What interests me right now is how spiritual gifts are called forth for employment in the congregational setting. I imagine there is a critical mass of some number of active parishioners that assures one of a broad distribution of knowledge, skills and abilities so that most roles can be filled by qualified persons, and no one person is expected to carry too heavy a burden or be saddled with unending responsibilities (not that it doesn’t happen). From my own experience, I would put that critical mass at several hundred active parishioners. Below that, things can get problematic. Some desired gifts may be absent. Some may find the demands on their gifts to be excessive. It may be difficult to maintain a flow of persons in and out of needed roles.
Very small congregations, such as the one I serve in retirement, are a special case. With less than thirty, and often less than twenty, active parishioners, there is no possibility that all spiritual gifts will be present. The knowledge and skills sets of those who are active may be limited. Required roles may become permanent positions that end up driving the Spirit out of performance. Moreover, some may experience a strong measure of guilt that they do not have the gifts needed for the congregation to flourish, and wonder if they are personally responsible for that failure. It can create abrasive moments in the intimacy of life in very small congregations.

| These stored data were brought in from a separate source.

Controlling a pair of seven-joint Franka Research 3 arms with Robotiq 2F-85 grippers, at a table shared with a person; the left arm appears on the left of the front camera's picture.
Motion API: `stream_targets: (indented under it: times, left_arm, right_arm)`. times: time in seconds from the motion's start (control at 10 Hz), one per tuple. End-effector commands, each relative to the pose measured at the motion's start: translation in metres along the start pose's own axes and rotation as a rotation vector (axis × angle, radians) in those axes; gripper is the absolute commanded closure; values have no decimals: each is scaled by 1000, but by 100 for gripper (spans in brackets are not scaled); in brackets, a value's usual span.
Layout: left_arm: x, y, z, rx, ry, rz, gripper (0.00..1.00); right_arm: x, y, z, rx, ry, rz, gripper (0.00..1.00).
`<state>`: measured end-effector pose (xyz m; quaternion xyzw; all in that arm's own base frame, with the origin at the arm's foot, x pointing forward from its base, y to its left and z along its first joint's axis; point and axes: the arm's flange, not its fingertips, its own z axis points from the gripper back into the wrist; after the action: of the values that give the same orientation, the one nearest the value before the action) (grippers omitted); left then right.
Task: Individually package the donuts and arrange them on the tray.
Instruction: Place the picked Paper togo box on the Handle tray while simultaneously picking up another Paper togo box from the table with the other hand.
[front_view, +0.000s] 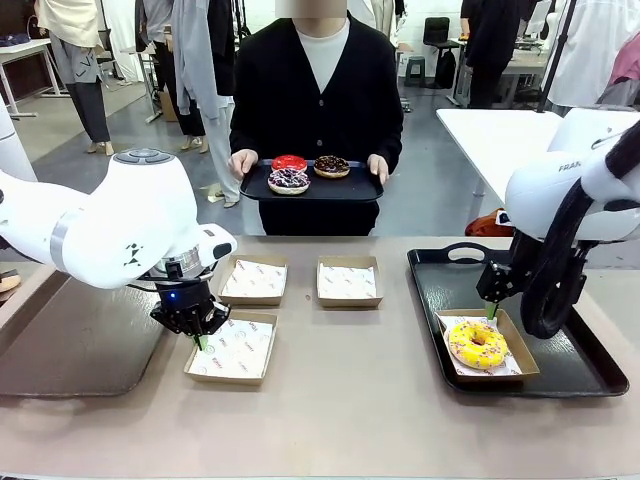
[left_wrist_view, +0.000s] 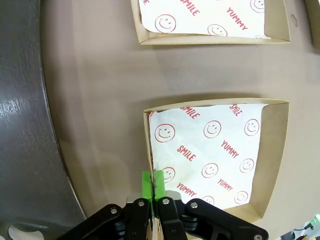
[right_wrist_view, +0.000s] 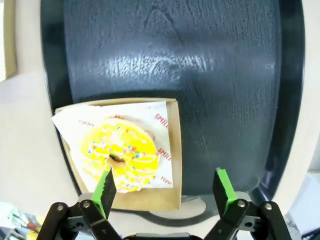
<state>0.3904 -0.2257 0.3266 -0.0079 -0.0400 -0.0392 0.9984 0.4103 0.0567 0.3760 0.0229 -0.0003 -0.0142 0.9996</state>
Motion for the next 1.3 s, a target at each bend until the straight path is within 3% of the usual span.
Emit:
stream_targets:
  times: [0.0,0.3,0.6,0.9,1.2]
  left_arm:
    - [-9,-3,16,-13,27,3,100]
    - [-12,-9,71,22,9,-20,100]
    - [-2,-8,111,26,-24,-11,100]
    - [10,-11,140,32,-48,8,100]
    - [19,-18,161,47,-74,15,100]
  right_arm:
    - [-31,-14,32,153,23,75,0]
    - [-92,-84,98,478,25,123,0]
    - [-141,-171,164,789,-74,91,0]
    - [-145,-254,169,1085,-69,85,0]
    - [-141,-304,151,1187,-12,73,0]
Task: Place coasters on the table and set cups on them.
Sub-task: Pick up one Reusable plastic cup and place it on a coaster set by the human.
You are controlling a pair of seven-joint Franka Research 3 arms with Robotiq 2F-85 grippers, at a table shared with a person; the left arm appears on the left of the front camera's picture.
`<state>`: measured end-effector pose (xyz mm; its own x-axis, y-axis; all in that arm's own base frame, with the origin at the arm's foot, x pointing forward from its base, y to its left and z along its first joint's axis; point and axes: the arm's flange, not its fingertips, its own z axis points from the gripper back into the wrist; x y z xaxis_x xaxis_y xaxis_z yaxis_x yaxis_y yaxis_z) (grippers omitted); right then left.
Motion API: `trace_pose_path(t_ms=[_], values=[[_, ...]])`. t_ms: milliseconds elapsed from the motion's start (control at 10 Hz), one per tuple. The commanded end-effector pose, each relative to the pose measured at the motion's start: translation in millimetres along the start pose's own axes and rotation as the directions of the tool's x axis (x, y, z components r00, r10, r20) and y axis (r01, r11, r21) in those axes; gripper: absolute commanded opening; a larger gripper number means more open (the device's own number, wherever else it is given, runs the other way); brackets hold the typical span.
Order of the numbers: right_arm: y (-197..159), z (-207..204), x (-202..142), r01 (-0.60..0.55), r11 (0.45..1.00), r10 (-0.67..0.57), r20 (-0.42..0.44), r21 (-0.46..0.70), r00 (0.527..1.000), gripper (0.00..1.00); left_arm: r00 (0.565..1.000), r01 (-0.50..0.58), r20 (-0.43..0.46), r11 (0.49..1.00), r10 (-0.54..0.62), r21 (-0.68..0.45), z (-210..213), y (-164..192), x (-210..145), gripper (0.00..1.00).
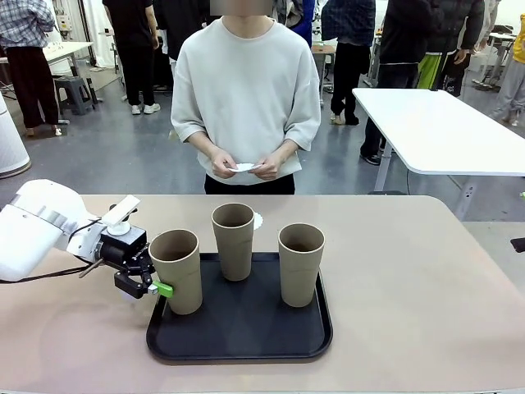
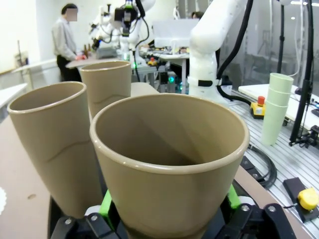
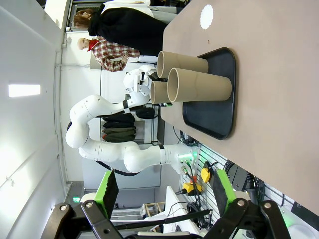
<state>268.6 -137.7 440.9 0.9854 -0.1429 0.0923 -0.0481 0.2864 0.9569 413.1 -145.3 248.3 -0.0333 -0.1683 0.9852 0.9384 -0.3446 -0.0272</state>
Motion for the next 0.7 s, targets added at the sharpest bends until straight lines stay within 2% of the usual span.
trace_pose_path(t_ms=[0, 100, 200, 300, 500, 600], values=[[0.1, -0.1, 0.5, 0.000, 1.000, 0.000, 0.004, 0.008, 1.000, 1.00, 1.000, -0.004, -0.015, 1.000, 0.004, -0.025, -3.4, 2.2, 1.0, 0.45], [0.1, -0.1, 0.5, 0.000, 1.000, 0.000, 0.004, 0.008, 1.000, 1.00, 1.000, -0.006, -0.014, 1.000, 0.006, -0.024, -4.0, 2.1, 1.8, 0.00], [0.1, -0.1, 0.5, 0.000, 1.000, 0.000, 0.004, 0.008, 1.000, 1.00, 1.000, -0.008, -0.013, 1.000, 0.008, -0.019, -5.1, 2.0, 3.4, 0.39], [0.1, -0.1, 0.5, 0.000, 1.000, 0.000, 0.004, 0.008, 1.000, 1.00, 1.000, -0.016, -0.012, 1.000, 0.016, -0.010, -4.9, 1.6, 4.9, 0.00], [0.1, -0.1, 0.5, 0.000, 1.000, 0.000, 0.004, 0.008, 1.000, 1.00, 0.998, -0.067, 0.022, 0.996, 0.066, 0.058, 3.1, -1.3, 18.9, 0.00], [0.1, -0.1, 0.5, 0.000, 1.000, 0.000, 0.004, 0.008, 1.000, 1.00, 0.995, -0.088, 0.046, 0.990, 0.083, 0.111, 13.1, -2.9, 42.1, 0.00]])
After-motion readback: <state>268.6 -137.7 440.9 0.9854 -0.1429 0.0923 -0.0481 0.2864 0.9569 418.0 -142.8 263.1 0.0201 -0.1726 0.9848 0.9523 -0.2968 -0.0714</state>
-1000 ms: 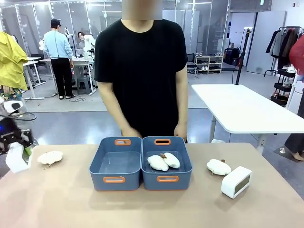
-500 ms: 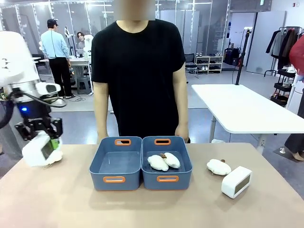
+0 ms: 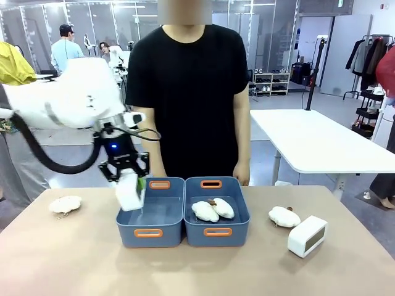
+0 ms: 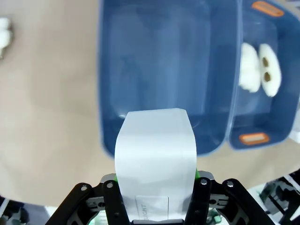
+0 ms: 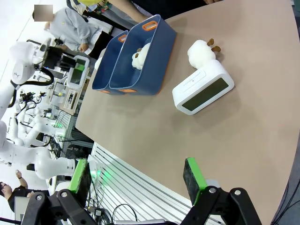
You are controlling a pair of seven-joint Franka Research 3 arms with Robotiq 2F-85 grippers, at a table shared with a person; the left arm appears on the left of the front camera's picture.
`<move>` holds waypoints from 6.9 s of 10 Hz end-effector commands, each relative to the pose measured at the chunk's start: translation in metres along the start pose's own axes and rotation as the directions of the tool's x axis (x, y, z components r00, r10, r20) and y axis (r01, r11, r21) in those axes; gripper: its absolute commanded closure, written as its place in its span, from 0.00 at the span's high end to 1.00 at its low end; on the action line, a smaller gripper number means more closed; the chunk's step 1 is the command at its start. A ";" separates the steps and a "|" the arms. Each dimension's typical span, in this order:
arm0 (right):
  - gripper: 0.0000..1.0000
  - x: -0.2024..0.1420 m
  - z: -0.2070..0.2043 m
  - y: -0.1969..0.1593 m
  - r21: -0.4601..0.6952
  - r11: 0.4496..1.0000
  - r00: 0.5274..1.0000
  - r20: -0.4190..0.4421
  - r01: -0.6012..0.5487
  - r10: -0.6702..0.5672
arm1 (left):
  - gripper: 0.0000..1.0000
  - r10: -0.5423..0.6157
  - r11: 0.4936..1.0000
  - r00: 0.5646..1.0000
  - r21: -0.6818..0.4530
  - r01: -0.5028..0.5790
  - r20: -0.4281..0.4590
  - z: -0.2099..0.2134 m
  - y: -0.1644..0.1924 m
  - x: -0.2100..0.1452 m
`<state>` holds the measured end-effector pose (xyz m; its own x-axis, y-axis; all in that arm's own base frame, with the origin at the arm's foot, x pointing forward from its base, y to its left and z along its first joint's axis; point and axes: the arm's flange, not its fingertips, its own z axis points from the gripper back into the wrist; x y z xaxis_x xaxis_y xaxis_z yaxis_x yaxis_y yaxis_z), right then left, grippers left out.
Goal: Sort the digital clocks into the basket.
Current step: Pick up the Digital clock from the table and place it into the empty Plastic storage basket.
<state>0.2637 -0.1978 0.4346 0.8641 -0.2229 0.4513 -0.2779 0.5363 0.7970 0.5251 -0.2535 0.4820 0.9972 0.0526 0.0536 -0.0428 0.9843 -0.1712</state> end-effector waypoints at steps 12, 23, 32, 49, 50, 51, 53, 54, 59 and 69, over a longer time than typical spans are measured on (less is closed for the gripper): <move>1.00 0.000 0.000 0.001 0.009 1.000 1.000 0.002 -0.006 0.006 | 0.53 -0.048 0.984 0.999 0.170 0.051 -0.026 -0.136 -0.003 0.100; 1.00 0.000 0.000 0.001 0.009 1.000 1.000 0.002 -0.006 0.006 | 1.00 -0.061 0.989 0.998 0.135 0.065 -0.033 -0.067 0.001 0.059; 1.00 0.000 0.000 0.001 0.009 1.000 1.000 0.002 -0.006 0.006 | 1.00 -0.286 0.751 0.958 -0.614 0.245 0.031 0.097 0.245 0.026; 1.00 0.000 0.000 0.001 0.009 1.000 1.000 0.002 -0.006 0.006 | 1.00 0.043 0.553 0.977 -0.820 0.149 0.207 0.087 0.461 -0.051; 1.00 0.000 0.000 0.001 0.009 1.000 1.000 0.002 -0.006 0.006 | 1.00 0.043 0.553 0.977 -0.820 0.149 0.207 0.087 0.461 -0.051; 1.00 0.000 0.000 0.001 0.009 1.000 1.000 0.002 -0.006 0.006 | 1.00 0.043 0.553 0.977 -0.820 0.149 0.207 0.087 0.461 -0.051; 1.00 0.007 -0.007 0.015 -0.044 0.997 0.997 -0.014 0.070 -0.071 | 1.00 0.043 0.553 0.977 -0.820 0.149 0.207 0.087 0.461 -0.051; 1.00 0.018 -0.016 0.026 -0.108 0.979 0.984 -0.028 0.172 -0.176 | 1.00 0.043 0.553 0.977 -0.820 0.149 0.207 0.087 0.461 -0.051; 1.00 0.102 -0.138 0.076 -0.398 0.787 0.812 -0.151 0.472 -0.564 | 1.00 0.043 0.553 0.977 -0.820 0.149 0.207 0.087 0.461 -0.051; 1.00 0.123 -0.220 0.030 -0.743 0.452 0.710 0.043 0.493 -0.703 | 1.00 0.043 0.553 0.977 -0.820 0.149 0.207 0.087 0.461 -0.051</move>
<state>0.4523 -0.0355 0.4251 0.7840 -0.5766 -0.2300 0.6207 0.7304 0.2848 0.4464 0.2135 0.4825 0.9607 0.1149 0.2527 0.1873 0.4037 -0.8955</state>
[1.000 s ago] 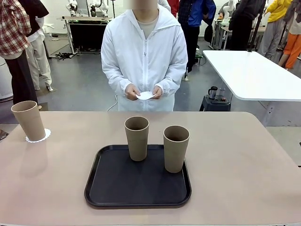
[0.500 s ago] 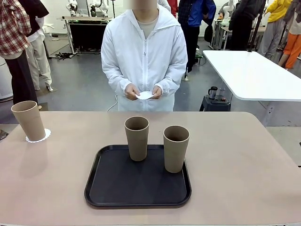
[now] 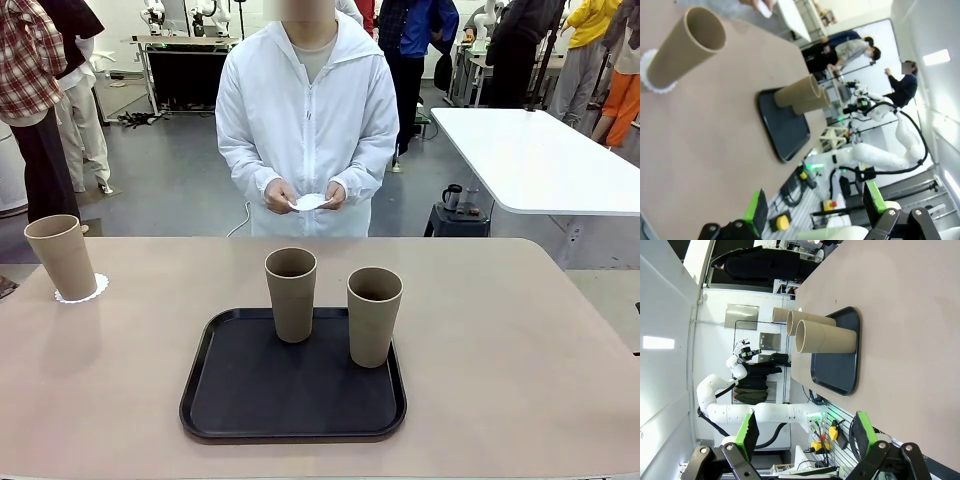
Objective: Place coasters on the table and set cups on them.
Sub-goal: Take one Reusable plastic cup from the Flat Tray and place it on a coaster set by the human.
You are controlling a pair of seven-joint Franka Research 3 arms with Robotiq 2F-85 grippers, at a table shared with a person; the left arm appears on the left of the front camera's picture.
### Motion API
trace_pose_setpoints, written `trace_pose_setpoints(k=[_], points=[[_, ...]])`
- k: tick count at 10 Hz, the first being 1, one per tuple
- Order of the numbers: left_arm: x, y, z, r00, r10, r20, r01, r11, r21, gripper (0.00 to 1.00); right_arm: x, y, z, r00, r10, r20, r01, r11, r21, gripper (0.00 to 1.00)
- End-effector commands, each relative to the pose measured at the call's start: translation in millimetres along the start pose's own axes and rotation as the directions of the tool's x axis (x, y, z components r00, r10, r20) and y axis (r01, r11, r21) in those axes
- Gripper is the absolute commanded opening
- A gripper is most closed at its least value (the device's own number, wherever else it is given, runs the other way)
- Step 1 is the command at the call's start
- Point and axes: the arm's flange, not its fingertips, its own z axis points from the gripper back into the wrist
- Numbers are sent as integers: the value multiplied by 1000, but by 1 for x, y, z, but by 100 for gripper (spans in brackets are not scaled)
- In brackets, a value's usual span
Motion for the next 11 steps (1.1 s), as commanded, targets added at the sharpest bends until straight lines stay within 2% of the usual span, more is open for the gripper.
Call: trace_pose_setpoints(k=[1, 11], points=[[0, 0, -1, 1000, 17, 9, -17, 1000, 9, 100, 1, 1, 0, 1000, 1, 2, -1, 1000, 14, 100], [0, 0, -1, 1000, 17, 9, -17, 1000, 9, 100, 1, 1, 0, 1000, 1, 2, -1, 1000, 14, 100]])
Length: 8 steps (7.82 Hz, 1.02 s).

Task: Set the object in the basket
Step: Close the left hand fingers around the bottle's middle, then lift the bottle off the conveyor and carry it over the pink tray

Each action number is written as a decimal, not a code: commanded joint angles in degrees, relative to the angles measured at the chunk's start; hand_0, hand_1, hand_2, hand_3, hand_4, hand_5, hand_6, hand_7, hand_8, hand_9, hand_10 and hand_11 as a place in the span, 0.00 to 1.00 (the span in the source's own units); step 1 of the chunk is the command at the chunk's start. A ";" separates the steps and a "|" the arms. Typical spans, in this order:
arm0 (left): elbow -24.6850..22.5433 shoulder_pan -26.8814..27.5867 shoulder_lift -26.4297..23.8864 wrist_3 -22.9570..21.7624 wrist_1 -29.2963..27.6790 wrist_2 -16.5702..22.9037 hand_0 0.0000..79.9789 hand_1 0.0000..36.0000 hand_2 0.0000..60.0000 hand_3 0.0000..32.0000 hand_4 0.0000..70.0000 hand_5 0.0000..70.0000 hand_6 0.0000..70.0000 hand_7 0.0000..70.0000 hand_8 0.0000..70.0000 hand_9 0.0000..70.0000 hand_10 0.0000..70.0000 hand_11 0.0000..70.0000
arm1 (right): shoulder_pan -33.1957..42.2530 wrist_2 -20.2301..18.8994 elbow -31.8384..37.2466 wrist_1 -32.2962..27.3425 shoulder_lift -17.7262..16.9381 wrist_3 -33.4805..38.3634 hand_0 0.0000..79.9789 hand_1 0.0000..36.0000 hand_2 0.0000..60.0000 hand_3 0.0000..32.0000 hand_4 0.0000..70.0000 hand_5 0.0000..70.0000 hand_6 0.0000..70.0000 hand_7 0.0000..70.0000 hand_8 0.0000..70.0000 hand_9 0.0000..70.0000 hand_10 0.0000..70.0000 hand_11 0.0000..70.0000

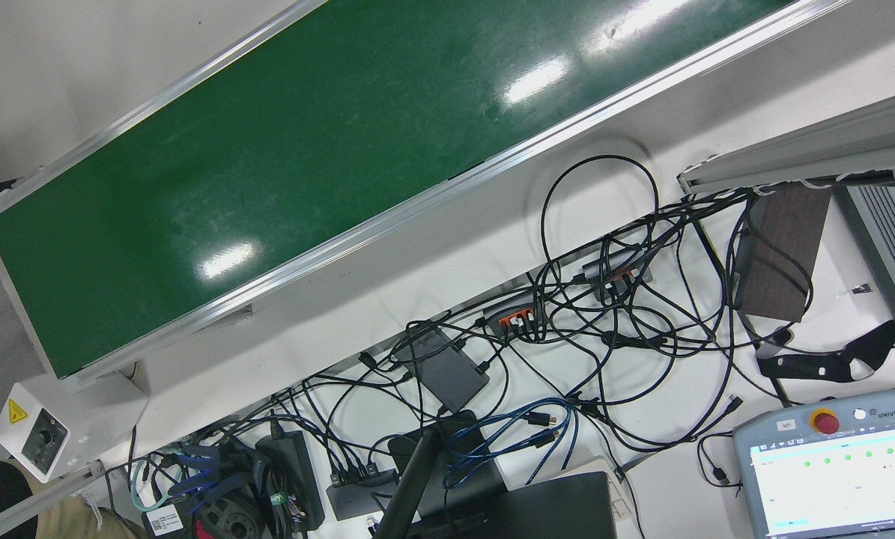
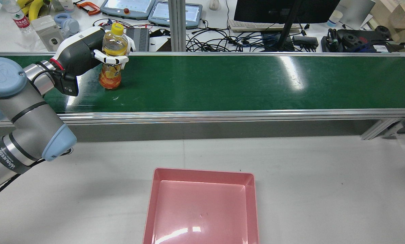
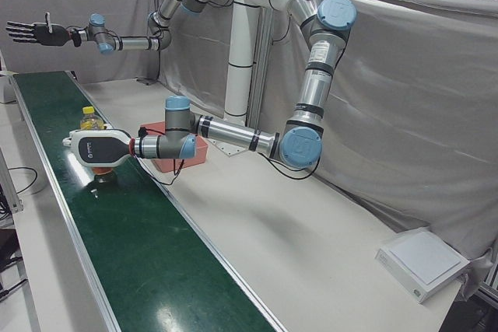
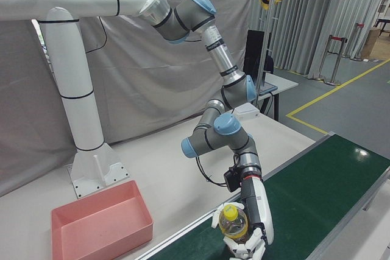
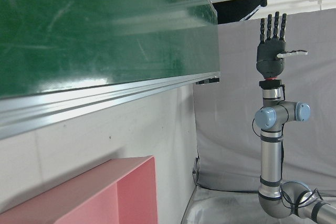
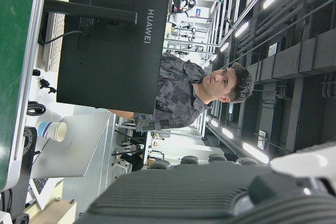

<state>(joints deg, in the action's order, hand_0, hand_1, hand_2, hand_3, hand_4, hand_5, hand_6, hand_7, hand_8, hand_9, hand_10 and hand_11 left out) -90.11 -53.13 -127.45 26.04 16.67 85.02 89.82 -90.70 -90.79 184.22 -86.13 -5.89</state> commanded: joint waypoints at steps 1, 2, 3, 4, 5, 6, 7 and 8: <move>-0.85 0.12 -1.04 0.24 1.26 -0.03 0.64 0.53 1.00 0.00 1.00 1.00 0.96 1.00 1.00 1.00 1.00 1.00 | 0.01 0.00 0.00 0.00 0.00 0.00 0.00 0.00 0.00 0.00 0.00 0.00 0.00 0.00 0.00 0.00 0.00 0.00; -2.34 0.21 -1.83 0.24 1.09 -0.12 0.63 0.51 1.00 0.00 1.00 1.00 0.96 1.00 1.00 1.00 1.00 1.00 | 0.01 0.00 -0.09 0.00 -0.01 0.00 0.00 0.00 0.00 0.00 0.00 0.00 0.00 0.00 0.00 0.00 0.00 0.00; -4.70 0.39 -2.36 0.15 1.00 -0.12 0.63 0.50 1.00 0.00 1.00 1.00 0.98 1.00 1.00 1.00 0.99 1.00 | 0.01 0.00 -0.09 0.00 0.08 0.00 0.00 0.00 0.00 0.00 0.00 0.00 0.00 0.00 0.00 0.00 0.00 0.00; -7.34 1.17 -2.36 0.06 1.08 -0.12 0.63 0.48 1.00 0.00 1.00 1.00 0.99 1.00 1.00 1.00 0.97 1.00 | 0.01 0.00 -0.09 0.00 0.08 0.00 0.00 0.00 0.00 0.00 0.00 0.00 0.00 0.00 0.00 0.00 0.00 0.00; -9.62 2.40 -2.36 -0.11 1.26 -0.12 0.63 0.47 1.00 0.00 1.00 1.00 0.99 1.00 1.00 1.00 0.94 1.00 | 0.01 0.00 -0.09 0.00 0.08 0.00 0.00 0.00 0.00 0.00 0.00 0.00 0.00 0.00 0.00 0.00 0.00 0.00; -12.17 3.81 -2.19 -0.11 1.26 -0.12 0.62 0.45 1.00 0.00 1.00 1.00 0.99 1.00 1.00 1.00 0.93 1.00 | 0.01 0.00 -0.09 0.00 0.08 0.00 0.00 0.00 0.00 0.00 0.00 0.00 0.00 0.00 0.00 0.00 0.00 0.00; -14.37 8.60 -2.10 -0.11 1.00 -0.12 0.62 0.42 1.00 0.00 1.00 1.00 0.98 1.00 1.00 1.00 0.92 1.00 | 0.01 0.00 -0.09 0.00 0.00 0.00 0.00 0.00 0.00 0.00 0.00 0.00 0.00 0.00 0.00 0.00 0.00 0.00; -15.09 13.35 -2.19 -0.03 0.39 -0.12 0.62 0.39 0.93 0.00 1.00 1.00 0.96 1.00 0.98 1.00 0.92 1.00 | 0.01 0.00 -0.09 0.00 -0.01 0.00 0.00 0.00 0.00 0.00 0.00 0.00 0.00 0.00 0.00 0.00 0.00 0.00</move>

The trick is to go with what you have as best you can, and not worry too much about what is left undone. It really is a trick, especially when legal and denominational requirements assume an ability to do things one does not have, or when well meaning church consultants encourage greater development of gifts that are not present. So what is the trick? It begins with the recognition that while we can’t do or be everything, we can do and be something, and that something can be very good. It is to do what one can to open the doors, that is; to engage the larger community as fully as possible while working against becoming a closed refuge for the few growing fewer. It is to employ the gifts that are present by encouraging the greatest possible trust in the Spirit to guide, guard, and use whatever they are in unexpected ways, amplified by God’s power and presence, to accomplish what God purposes.
Finally, because very small congregations are very small, it means that things will progress by fits and starts. When someone gets tired, it’s time for them to rest, and there may not be anyone to take over. When someone leaves or dies, their gifts depart with them. When someone new arrives, their gifts may be unfamiliar and untested. It also means finding ways to get along when something is not going well, and something is sure to be not going well. All of that requires, perhaps, a little more trust in the power and presence of the Holy Spirit because without it our limitations and failures are more obvious to each other, and that can obscure the gifts and successes that we should be celebrating.